**About this task:** In the material below, find every line with "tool" and pull it out.
------------------------------------------------------------
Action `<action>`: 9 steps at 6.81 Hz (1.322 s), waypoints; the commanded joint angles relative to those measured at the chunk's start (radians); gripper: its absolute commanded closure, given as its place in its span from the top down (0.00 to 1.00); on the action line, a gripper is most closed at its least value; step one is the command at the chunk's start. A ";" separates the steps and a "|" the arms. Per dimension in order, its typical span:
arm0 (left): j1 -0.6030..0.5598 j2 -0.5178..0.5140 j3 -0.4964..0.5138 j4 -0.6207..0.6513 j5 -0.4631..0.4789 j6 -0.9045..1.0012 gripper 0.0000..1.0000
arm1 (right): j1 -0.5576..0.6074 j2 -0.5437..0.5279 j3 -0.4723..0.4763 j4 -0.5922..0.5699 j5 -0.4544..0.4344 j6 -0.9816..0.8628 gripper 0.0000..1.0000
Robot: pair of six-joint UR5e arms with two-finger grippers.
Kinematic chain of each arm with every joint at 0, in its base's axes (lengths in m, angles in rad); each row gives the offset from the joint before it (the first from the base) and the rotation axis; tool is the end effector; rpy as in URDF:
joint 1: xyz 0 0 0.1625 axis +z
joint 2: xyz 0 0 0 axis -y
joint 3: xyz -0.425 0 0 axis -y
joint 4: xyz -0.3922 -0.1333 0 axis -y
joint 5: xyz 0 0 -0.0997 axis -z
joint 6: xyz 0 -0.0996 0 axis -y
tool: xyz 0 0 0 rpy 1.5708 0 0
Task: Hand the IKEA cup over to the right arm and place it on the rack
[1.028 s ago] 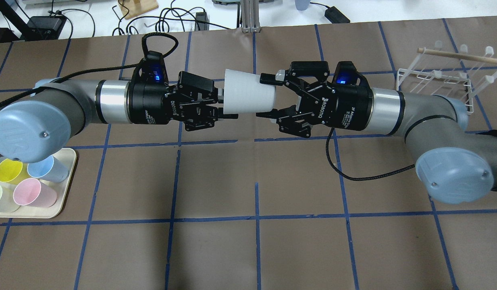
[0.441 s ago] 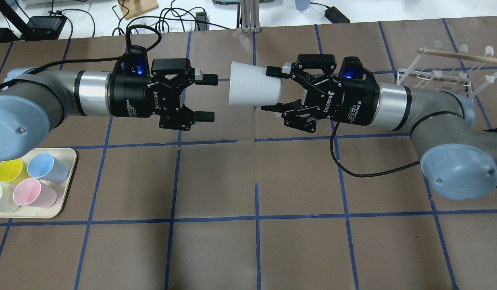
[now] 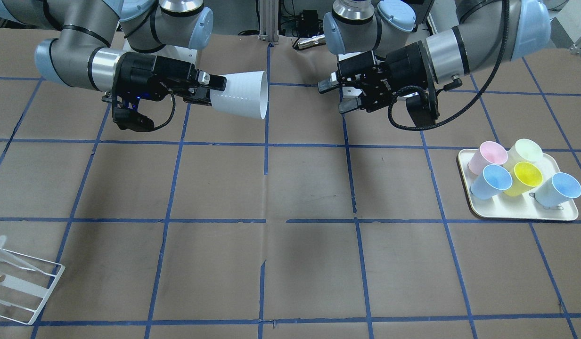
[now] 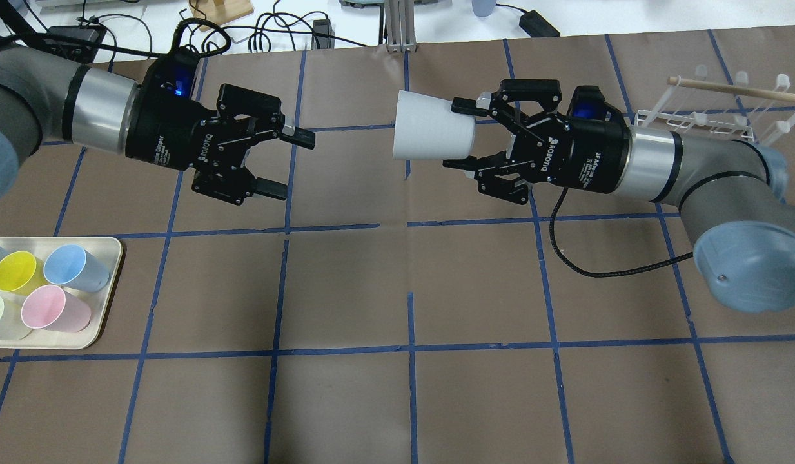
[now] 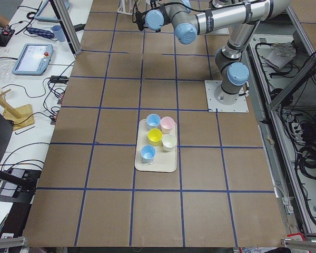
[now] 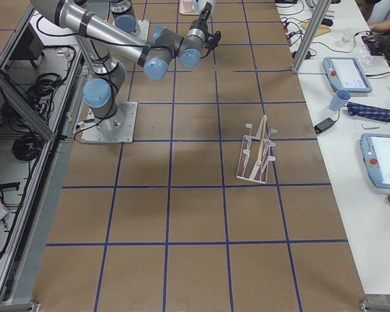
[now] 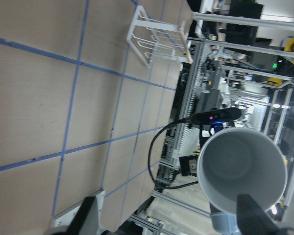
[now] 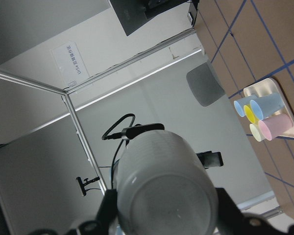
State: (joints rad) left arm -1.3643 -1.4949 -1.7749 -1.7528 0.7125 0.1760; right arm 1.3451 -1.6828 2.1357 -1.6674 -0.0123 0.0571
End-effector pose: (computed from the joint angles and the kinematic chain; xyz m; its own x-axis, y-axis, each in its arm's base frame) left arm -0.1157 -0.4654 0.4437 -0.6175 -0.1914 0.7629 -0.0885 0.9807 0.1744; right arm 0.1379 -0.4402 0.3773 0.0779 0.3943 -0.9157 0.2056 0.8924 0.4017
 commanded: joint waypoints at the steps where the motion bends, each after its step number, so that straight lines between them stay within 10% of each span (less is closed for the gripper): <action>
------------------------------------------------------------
**Result for this exercise:**
Kinematic chain of each arm with every joint at 0, in its base's axes (lengths in m, angles in rad); each row gives the offset from the joint before it (the first from the base) and the rotation axis; tool is the end effector; rpy as in URDF:
tool: xyz 0 0 0 rpy 1.5708 0 0

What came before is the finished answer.